- WHAT THIS TASK INVOLVES -
Search the records below for the string "cardboard", and report each line that contains it.
** Opening EXERCISE MATERIALS block **
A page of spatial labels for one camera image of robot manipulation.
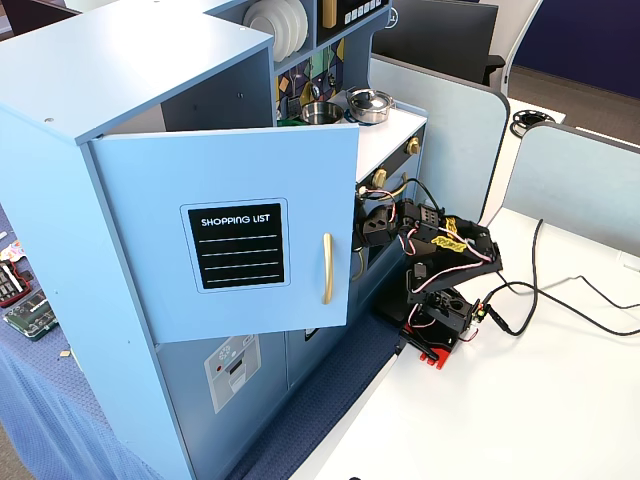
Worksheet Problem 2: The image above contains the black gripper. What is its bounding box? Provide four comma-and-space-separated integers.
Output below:
357, 198, 421, 248

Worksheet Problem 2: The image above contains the blue shopping list fridge door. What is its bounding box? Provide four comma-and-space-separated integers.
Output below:
88, 123, 362, 346

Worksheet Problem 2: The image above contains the red robot base clamp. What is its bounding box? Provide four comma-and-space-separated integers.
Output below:
398, 323, 459, 372

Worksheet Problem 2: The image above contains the blue water dispenser fridge door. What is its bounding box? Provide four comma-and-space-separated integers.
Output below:
153, 331, 290, 480

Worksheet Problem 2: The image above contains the yellow label sticker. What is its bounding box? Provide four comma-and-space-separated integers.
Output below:
431, 231, 469, 252

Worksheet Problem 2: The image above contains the grey desk partition panel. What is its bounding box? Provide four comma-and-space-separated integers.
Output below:
368, 53, 511, 227

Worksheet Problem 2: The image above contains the steel pot with lid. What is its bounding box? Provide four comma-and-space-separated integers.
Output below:
345, 88, 397, 125

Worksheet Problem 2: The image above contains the steel pan without lid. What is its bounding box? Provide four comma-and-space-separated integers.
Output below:
299, 100, 347, 127

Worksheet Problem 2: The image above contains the black shopping list chalkboard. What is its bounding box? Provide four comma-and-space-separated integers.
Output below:
179, 197, 292, 295

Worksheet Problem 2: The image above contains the light blue desk divider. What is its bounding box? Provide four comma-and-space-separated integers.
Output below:
501, 121, 640, 262

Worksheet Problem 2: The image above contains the black toy microwave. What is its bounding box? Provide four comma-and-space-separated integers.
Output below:
316, 0, 392, 46

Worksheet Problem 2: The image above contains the white toy plate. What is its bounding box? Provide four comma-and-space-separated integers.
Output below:
242, 0, 287, 57
273, 0, 303, 56
294, 0, 310, 49

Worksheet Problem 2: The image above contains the blue wooden toy kitchen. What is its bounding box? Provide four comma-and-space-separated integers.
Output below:
0, 0, 431, 480

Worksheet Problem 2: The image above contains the clear case circuit board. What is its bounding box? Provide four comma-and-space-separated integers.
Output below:
3, 291, 61, 344

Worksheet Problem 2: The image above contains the gold oven door handle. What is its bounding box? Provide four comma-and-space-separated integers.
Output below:
383, 171, 409, 199

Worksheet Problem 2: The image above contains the gold shopping list door handle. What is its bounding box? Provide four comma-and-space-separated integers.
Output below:
320, 231, 335, 306

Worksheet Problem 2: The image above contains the thick black power cable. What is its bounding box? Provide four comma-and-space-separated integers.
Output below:
480, 217, 640, 337

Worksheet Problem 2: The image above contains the black cable spool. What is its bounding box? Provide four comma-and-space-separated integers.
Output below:
509, 108, 557, 137

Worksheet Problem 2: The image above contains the thin black cable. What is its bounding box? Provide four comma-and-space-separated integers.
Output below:
492, 273, 640, 311

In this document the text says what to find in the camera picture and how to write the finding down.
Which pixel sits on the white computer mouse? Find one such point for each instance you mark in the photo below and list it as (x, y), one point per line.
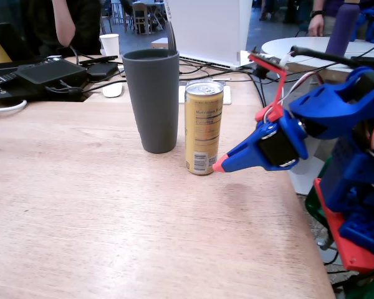
(112, 91)

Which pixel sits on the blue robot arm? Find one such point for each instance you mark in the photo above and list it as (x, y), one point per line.
(372, 21)
(330, 109)

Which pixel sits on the bystander with wristwatch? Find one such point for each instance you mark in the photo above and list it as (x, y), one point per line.
(316, 28)

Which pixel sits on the wooden chair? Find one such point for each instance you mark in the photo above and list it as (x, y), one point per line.
(140, 18)

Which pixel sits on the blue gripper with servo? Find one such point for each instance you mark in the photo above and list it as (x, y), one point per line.
(269, 149)

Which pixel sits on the purple bottle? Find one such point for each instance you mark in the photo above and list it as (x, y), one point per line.
(343, 31)

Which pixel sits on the red wrist camera mount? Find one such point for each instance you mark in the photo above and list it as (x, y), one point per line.
(272, 113)

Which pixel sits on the person in black shirt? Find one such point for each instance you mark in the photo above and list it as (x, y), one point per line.
(81, 18)

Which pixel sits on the red robot base plate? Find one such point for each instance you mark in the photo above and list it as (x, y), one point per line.
(358, 258)

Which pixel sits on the black flat console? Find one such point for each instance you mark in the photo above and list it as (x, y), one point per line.
(6, 81)

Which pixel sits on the black box device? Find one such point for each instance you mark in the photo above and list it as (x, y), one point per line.
(50, 71)

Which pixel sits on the round white table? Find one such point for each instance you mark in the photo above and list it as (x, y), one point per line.
(286, 46)

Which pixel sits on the white paper cup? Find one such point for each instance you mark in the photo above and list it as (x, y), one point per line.
(109, 45)

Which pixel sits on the tall gray tumbler glass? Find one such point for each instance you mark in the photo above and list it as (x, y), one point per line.
(156, 102)

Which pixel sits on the yellow drink can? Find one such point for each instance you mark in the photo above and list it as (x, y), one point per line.
(202, 124)

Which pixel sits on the black power adapter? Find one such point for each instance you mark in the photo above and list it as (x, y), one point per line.
(101, 71)
(371, 59)

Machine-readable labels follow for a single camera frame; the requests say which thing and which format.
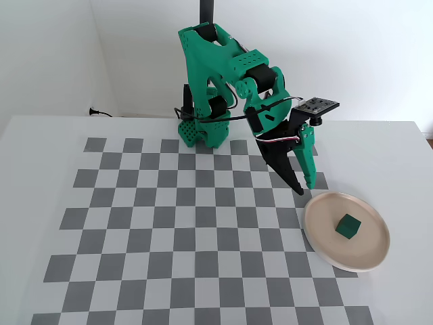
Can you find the dark green cube dice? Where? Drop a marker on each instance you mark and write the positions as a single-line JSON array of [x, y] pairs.
[[348, 227]]

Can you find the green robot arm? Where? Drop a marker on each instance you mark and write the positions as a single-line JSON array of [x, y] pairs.
[[203, 54]]

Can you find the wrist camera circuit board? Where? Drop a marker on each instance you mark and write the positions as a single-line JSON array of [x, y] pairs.
[[316, 105]]

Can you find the grey white checkerboard mat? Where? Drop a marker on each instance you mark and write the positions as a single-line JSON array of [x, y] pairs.
[[169, 220]]

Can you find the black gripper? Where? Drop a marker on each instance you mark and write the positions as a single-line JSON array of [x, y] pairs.
[[278, 146]]

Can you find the beige round plate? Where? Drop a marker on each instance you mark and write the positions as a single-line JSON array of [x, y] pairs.
[[365, 237]]

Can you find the black vertical pole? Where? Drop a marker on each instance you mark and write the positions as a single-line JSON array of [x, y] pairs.
[[207, 11]]

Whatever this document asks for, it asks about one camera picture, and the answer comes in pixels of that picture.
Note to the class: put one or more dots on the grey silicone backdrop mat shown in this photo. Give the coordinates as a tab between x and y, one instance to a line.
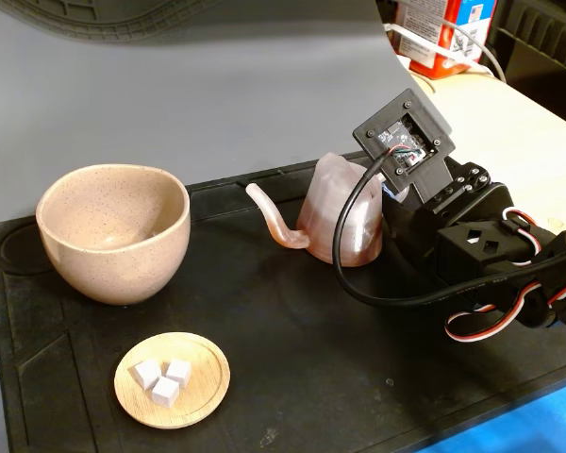
170	94

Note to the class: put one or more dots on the beige speckled ceramic cup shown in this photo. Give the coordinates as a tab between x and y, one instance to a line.
113	264

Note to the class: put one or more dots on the round wooden saucer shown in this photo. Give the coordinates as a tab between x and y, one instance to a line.
203	382

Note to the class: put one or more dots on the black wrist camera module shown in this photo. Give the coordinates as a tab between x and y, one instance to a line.
382	122

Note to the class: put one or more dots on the red white blue carton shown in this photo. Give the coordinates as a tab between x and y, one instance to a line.
420	28

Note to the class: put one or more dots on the wide blue tape strip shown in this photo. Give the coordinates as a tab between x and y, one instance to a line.
523	424

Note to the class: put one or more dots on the white sugar cube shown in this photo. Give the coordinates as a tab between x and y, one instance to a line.
165	392
146	374
178	373

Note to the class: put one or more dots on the translucent pink kettle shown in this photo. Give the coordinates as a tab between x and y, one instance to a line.
330	217

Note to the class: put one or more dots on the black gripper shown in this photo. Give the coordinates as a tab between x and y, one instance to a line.
412	221

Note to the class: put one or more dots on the black plastic crate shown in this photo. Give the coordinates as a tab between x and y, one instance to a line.
547	38

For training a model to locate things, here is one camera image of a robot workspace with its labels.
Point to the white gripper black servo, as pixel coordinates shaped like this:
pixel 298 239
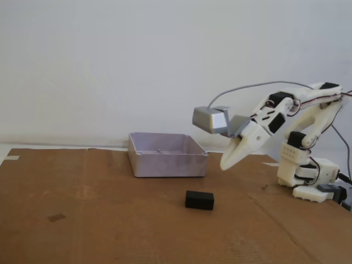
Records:
pixel 252 138

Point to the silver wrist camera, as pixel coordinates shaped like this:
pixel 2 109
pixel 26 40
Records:
pixel 207 121

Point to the pale plastic open box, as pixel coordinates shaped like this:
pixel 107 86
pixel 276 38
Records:
pixel 167 167

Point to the white tape strip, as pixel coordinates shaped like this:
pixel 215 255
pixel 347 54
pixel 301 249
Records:
pixel 12 158

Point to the grey table clamp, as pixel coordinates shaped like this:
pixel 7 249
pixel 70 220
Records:
pixel 325 188

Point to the brown cardboard sheet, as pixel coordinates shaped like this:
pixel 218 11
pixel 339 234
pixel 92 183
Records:
pixel 110 220

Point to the black rectangular block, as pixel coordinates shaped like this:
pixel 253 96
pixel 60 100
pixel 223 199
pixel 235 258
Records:
pixel 199 200

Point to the dark brown tape patch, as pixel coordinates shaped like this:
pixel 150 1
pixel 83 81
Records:
pixel 56 217

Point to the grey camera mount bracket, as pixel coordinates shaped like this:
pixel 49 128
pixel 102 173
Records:
pixel 239 123

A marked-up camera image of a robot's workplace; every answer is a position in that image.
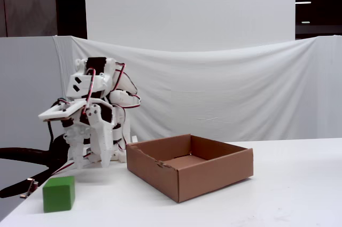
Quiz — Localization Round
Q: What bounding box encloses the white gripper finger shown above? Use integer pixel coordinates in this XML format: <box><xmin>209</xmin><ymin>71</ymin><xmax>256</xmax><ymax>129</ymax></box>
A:
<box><xmin>66</xmin><ymin>128</ymin><xmax>91</xmax><ymax>170</ymax></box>
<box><xmin>86</xmin><ymin>103</ymin><xmax>113</xmax><ymax>169</ymax></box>

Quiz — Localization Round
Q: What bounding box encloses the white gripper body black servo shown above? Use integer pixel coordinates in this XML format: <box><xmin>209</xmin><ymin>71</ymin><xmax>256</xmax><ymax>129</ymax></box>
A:
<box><xmin>62</xmin><ymin>98</ymin><xmax>120</xmax><ymax>144</ymax></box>

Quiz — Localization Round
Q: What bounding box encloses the green cube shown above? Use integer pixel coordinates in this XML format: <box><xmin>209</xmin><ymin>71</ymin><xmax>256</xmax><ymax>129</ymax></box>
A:
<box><xmin>42</xmin><ymin>176</ymin><xmax>76</xmax><ymax>213</ymax></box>

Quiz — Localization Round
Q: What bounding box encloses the brown cardboard box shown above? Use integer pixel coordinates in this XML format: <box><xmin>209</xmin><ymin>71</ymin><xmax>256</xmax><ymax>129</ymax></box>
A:
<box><xmin>126</xmin><ymin>134</ymin><xmax>254</xmax><ymax>203</ymax></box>

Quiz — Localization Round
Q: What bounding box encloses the black table clamp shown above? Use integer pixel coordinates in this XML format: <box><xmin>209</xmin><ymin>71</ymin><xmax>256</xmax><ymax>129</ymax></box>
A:
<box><xmin>0</xmin><ymin>135</ymin><xmax>76</xmax><ymax>199</ymax></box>

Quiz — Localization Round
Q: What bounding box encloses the small metal edge clamp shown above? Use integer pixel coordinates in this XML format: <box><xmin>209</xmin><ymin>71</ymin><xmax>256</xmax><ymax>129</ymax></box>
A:
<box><xmin>20</xmin><ymin>177</ymin><xmax>40</xmax><ymax>199</ymax></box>

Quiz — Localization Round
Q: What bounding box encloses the grey partition panel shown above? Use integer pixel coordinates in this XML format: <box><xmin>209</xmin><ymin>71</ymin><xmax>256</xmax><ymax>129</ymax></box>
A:
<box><xmin>0</xmin><ymin>36</ymin><xmax>65</xmax><ymax>151</ymax></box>

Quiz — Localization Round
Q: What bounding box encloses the white draped cloth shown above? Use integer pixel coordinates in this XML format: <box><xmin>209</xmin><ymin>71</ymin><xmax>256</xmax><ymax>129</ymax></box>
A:
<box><xmin>52</xmin><ymin>35</ymin><xmax>342</xmax><ymax>143</ymax></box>

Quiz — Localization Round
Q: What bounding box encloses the white backdrop board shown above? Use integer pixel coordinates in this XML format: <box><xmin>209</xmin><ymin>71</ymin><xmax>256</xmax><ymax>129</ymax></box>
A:
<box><xmin>83</xmin><ymin>0</ymin><xmax>297</xmax><ymax>53</ymax></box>

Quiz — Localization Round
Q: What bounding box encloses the brown cabinet door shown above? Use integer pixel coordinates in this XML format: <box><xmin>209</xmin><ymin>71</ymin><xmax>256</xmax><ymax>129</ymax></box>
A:
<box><xmin>0</xmin><ymin>0</ymin><xmax>58</xmax><ymax>38</ymax></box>

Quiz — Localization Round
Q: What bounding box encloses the red white power cable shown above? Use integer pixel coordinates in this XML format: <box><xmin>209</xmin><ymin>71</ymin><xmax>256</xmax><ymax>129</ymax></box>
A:
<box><xmin>50</xmin><ymin>153</ymin><xmax>93</xmax><ymax>176</ymax></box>

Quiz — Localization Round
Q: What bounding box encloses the black camera cable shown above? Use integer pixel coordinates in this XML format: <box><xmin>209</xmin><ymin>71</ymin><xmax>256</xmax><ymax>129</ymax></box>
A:
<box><xmin>46</xmin><ymin>98</ymin><xmax>68</xmax><ymax>154</ymax></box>

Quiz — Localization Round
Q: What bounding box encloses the red black servo wire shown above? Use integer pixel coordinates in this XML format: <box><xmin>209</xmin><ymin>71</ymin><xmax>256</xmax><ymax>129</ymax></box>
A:
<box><xmin>81</xmin><ymin>68</ymin><xmax>98</xmax><ymax>115</ymax></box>

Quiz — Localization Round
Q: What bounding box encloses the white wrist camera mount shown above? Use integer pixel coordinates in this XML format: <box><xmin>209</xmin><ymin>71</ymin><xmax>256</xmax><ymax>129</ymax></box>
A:
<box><xmin>38</xmin><ymin>99</ymin><xmax>89</xmax><ymax>123</ymax></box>

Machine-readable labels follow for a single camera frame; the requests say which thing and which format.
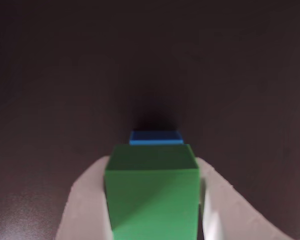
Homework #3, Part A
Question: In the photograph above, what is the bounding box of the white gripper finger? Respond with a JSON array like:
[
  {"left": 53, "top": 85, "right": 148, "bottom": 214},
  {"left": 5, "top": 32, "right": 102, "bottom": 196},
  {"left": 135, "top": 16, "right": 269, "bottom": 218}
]
[
  {"left": 195, "top": 156, "right": 300, "bottom": 240},
  {"left": 55, "top": 154, "right": 114, "bottom": 240}
]

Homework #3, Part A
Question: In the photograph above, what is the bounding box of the green cube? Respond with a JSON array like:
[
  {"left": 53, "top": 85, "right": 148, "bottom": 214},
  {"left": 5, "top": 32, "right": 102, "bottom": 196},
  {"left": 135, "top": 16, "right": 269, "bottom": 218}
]
[{"left": 103, "top": 143, "right": 200, "bottom": 240}]

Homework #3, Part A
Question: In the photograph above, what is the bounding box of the blue cube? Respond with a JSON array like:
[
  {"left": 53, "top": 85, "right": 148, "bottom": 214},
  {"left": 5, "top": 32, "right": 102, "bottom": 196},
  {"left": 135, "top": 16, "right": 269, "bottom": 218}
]
[{"left": 128, "top": 130, "right": 185, "bottom": 146}]

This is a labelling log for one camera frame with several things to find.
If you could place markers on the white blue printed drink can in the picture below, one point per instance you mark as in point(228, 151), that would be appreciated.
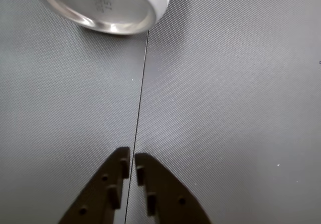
** Closing EXERCISE MATERIALS block **
- YOUR RESPONSE -
Point to the brown cardboard sheet, as pixel coordinates shaped like this:
Q: What bounding box encloses the brown cardboard box shown above? Use integer pixel coordinates in this XML format: <box><xmin>209</xmin><ymin>71</ymin><xmax>256</xmax><ymax>129</ymax></box>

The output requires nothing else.